Problem description -
In the data that follows, find the line with "left then right."; transcribe it, every later line up to the one with "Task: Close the", and that line as well, exactly and with no others.

[Records drawn from a dataset]
○ ○ ○

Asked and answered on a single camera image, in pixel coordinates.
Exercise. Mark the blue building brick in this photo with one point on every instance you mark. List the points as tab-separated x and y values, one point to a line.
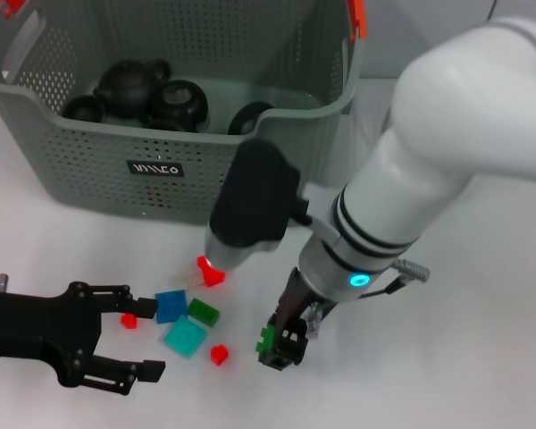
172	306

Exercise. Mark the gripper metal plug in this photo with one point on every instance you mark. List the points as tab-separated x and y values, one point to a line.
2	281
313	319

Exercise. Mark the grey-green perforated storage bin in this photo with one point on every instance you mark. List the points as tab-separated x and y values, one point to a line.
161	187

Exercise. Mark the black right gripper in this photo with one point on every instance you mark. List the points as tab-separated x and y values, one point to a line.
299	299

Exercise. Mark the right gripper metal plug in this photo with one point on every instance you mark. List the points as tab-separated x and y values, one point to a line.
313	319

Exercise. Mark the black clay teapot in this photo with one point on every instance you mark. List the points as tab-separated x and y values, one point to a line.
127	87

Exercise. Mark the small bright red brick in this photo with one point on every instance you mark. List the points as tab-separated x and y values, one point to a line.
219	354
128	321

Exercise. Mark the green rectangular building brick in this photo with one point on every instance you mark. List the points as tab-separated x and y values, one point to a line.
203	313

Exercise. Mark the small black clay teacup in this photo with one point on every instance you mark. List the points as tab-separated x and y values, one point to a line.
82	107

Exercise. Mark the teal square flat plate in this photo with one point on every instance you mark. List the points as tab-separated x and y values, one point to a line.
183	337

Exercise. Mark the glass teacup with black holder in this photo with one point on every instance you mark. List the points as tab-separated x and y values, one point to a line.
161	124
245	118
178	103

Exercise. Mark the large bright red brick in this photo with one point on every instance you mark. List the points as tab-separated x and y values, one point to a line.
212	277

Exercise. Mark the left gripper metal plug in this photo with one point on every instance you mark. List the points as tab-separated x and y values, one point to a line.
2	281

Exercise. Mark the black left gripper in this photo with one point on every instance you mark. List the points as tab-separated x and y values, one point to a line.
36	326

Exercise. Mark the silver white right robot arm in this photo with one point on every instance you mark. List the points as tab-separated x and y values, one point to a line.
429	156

○ ○ ○

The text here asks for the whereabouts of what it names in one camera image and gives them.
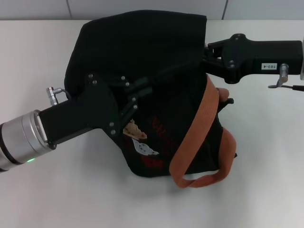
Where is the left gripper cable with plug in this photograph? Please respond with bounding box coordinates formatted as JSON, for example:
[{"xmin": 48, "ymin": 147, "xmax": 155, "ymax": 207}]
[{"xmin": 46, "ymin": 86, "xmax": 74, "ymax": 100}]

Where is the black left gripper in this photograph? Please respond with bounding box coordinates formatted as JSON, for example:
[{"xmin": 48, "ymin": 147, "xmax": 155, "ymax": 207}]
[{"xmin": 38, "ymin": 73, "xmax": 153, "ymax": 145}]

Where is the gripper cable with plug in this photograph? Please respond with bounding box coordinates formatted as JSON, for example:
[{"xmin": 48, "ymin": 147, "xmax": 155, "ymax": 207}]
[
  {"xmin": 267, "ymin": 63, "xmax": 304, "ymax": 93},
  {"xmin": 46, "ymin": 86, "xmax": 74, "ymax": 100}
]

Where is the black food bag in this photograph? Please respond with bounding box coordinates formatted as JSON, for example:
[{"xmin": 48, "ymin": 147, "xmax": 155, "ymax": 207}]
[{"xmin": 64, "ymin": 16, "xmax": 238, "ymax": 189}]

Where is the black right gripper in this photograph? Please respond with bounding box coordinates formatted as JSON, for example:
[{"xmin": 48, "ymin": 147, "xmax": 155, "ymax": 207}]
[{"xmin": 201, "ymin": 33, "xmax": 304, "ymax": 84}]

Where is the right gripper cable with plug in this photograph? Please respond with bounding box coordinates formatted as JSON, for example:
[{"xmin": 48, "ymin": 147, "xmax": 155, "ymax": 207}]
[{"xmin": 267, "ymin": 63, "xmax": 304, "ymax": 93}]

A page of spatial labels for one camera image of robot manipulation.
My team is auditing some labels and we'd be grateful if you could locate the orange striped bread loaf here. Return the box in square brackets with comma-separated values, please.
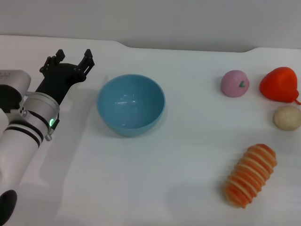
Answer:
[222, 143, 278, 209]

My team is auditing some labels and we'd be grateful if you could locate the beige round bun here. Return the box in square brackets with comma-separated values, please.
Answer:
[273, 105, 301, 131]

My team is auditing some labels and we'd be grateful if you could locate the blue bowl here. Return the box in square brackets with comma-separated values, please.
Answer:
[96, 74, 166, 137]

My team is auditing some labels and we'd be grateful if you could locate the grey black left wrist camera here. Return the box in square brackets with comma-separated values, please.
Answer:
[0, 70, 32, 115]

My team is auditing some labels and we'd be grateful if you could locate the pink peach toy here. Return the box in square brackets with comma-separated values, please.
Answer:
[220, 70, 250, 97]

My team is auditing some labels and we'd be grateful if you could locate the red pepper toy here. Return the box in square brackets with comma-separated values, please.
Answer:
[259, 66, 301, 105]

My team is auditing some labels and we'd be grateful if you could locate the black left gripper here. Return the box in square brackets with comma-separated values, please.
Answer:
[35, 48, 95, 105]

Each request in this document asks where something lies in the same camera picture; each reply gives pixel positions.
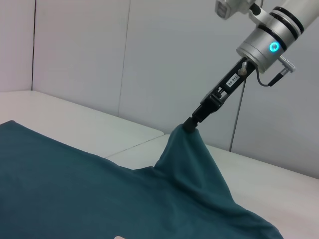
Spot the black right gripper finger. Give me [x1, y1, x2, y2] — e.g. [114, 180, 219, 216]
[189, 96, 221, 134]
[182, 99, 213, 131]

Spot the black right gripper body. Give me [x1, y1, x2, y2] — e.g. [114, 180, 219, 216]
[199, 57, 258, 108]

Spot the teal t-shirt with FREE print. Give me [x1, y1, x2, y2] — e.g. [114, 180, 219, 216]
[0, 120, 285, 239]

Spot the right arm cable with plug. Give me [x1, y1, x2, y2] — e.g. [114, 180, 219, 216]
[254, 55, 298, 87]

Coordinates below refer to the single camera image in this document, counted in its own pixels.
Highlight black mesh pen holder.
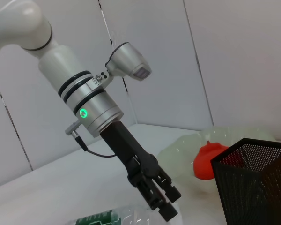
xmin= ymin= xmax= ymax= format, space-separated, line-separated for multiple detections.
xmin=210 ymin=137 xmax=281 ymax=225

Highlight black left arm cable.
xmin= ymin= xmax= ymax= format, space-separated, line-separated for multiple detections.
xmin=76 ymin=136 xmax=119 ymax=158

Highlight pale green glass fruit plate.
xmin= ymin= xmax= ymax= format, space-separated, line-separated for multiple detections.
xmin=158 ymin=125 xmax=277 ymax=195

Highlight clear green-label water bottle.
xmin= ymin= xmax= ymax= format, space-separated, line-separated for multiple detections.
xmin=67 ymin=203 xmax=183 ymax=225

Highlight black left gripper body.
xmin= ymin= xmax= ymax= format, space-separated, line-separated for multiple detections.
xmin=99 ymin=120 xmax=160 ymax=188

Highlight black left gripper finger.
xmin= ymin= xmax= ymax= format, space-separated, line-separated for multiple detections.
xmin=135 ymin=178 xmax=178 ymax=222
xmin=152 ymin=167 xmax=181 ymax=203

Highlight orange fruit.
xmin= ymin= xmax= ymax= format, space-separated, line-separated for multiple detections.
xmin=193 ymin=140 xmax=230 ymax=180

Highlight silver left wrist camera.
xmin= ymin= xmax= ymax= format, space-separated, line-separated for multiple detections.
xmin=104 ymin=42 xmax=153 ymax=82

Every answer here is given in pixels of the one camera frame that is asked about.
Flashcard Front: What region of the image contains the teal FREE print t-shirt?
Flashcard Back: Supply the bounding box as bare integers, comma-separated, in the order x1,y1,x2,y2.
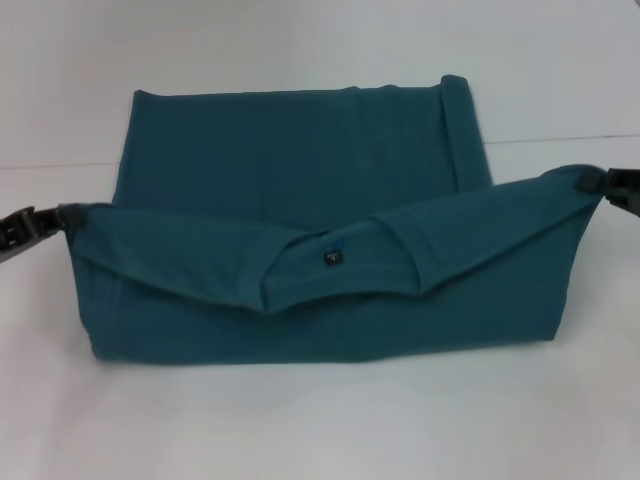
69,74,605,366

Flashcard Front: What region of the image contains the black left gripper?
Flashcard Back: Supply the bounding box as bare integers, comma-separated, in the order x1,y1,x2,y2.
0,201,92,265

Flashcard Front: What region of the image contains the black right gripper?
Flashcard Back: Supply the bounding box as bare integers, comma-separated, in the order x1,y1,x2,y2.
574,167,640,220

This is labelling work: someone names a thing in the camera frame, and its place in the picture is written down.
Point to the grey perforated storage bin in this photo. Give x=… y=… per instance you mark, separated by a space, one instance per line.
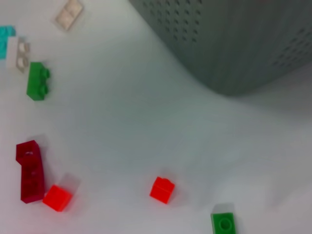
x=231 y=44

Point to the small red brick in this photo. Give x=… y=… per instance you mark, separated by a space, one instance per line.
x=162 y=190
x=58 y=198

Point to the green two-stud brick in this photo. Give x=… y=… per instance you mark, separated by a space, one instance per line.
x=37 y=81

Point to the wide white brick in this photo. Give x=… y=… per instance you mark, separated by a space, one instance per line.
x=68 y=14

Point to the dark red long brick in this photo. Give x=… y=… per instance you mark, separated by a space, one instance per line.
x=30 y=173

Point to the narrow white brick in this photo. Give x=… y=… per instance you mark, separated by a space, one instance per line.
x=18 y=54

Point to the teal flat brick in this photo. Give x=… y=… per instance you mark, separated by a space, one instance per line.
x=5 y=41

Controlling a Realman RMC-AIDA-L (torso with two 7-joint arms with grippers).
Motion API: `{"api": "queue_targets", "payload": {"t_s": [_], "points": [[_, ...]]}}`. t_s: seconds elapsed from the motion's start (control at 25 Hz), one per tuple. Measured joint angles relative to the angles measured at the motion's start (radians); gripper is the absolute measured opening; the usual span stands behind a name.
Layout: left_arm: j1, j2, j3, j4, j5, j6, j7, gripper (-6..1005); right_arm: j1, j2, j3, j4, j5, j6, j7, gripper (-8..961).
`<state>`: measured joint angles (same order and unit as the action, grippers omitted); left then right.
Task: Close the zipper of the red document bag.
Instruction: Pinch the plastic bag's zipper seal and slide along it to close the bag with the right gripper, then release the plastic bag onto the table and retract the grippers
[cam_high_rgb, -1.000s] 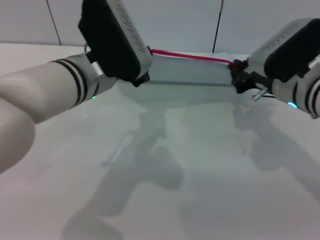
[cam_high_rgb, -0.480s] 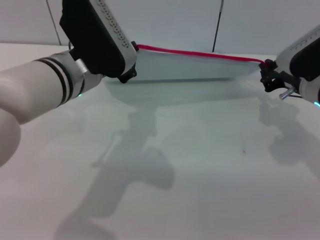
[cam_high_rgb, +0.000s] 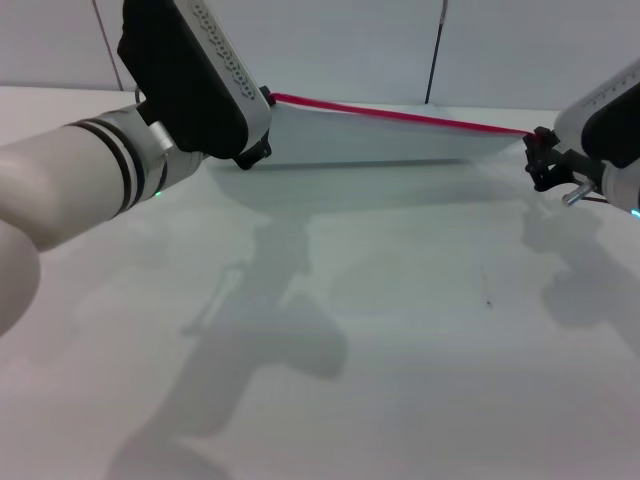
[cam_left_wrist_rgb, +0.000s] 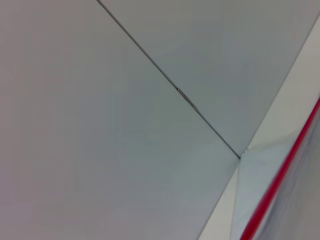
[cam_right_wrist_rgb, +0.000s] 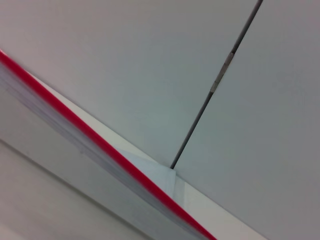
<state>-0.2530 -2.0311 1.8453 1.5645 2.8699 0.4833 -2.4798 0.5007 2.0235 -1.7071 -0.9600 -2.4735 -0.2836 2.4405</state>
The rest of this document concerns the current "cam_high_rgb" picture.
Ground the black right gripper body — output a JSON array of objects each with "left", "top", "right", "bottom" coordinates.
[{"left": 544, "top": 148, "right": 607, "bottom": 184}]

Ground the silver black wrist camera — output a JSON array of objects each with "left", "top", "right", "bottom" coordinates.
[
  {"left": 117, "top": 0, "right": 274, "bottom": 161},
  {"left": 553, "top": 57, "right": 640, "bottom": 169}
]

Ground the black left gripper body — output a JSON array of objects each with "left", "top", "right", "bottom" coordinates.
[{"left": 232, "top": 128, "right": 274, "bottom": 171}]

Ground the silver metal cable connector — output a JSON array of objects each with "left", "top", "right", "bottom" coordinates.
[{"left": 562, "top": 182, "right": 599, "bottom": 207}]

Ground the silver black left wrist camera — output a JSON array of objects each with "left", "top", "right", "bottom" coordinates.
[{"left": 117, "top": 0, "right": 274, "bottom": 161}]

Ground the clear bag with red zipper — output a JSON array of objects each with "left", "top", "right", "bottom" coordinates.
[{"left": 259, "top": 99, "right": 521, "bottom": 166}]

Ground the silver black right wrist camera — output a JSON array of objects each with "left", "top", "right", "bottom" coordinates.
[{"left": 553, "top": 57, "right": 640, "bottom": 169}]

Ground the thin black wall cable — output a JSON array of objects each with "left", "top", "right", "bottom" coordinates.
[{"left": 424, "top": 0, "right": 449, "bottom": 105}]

○ ○ ○

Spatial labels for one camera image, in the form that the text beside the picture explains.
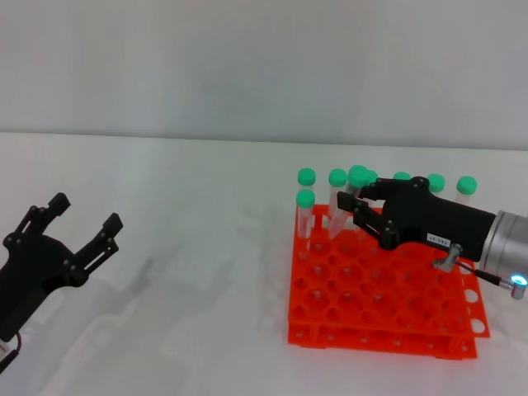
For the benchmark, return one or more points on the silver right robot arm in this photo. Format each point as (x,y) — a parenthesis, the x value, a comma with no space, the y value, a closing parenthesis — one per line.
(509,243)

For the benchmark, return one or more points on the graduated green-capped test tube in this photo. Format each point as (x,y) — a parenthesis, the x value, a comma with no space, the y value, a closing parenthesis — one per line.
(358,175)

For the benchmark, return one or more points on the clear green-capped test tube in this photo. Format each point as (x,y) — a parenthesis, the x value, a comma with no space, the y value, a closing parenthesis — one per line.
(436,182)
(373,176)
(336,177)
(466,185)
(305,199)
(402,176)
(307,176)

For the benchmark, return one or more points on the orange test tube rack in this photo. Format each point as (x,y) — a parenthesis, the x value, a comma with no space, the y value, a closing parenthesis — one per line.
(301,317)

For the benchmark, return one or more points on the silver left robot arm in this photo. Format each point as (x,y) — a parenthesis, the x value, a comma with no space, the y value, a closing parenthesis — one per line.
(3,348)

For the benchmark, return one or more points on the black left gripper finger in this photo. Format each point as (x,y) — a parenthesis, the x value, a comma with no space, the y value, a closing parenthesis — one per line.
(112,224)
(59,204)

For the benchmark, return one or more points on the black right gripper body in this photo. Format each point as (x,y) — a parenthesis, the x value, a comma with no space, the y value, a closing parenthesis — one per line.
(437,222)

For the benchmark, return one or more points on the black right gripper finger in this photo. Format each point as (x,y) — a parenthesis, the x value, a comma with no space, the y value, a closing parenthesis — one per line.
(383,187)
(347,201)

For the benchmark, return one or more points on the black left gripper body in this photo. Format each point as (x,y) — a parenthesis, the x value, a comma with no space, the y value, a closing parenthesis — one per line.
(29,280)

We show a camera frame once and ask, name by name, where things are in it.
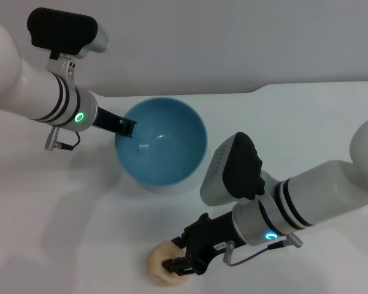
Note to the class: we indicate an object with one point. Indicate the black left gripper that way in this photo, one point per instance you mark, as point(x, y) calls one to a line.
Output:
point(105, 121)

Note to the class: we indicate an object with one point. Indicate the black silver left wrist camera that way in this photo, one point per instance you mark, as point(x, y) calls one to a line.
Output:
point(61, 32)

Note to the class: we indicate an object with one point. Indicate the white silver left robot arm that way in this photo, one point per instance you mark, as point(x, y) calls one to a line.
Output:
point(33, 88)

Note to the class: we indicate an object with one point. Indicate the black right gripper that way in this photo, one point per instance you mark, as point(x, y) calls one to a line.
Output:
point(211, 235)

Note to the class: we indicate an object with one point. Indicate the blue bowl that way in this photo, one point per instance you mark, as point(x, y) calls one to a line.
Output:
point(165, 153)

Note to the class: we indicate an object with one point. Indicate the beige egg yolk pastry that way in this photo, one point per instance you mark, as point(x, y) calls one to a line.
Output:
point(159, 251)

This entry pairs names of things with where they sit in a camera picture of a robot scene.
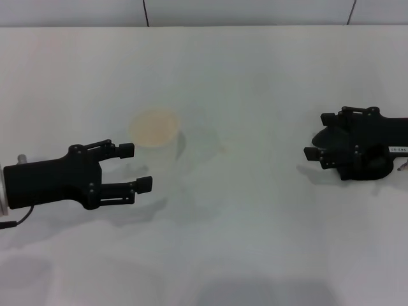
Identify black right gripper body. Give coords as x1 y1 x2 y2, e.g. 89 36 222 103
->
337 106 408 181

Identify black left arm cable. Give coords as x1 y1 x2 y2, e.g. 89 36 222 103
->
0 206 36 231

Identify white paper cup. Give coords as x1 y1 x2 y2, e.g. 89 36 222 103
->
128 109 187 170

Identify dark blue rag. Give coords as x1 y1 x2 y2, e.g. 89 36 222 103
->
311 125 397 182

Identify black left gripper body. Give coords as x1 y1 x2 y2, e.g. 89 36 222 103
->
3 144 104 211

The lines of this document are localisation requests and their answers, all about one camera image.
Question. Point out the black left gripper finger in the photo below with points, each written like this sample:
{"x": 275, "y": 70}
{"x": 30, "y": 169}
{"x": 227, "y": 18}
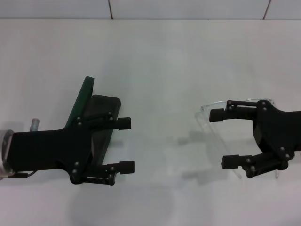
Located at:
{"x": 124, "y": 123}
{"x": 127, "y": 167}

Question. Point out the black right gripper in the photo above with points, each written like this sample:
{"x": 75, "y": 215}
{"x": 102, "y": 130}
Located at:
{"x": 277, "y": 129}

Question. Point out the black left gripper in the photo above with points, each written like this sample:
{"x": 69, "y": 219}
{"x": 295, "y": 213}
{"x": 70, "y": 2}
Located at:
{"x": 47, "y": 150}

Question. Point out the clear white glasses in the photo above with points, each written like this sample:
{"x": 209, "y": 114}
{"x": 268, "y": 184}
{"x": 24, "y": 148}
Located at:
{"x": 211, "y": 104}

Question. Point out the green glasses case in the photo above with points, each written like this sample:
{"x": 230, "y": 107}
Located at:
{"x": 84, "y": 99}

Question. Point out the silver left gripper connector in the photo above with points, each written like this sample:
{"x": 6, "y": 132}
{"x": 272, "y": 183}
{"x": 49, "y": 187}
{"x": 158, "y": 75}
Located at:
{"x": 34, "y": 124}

○ ○ ○

Response to the exercise -
`<state>`: measured joint angles (same order and unit as the action, grippers omitted); left then right.
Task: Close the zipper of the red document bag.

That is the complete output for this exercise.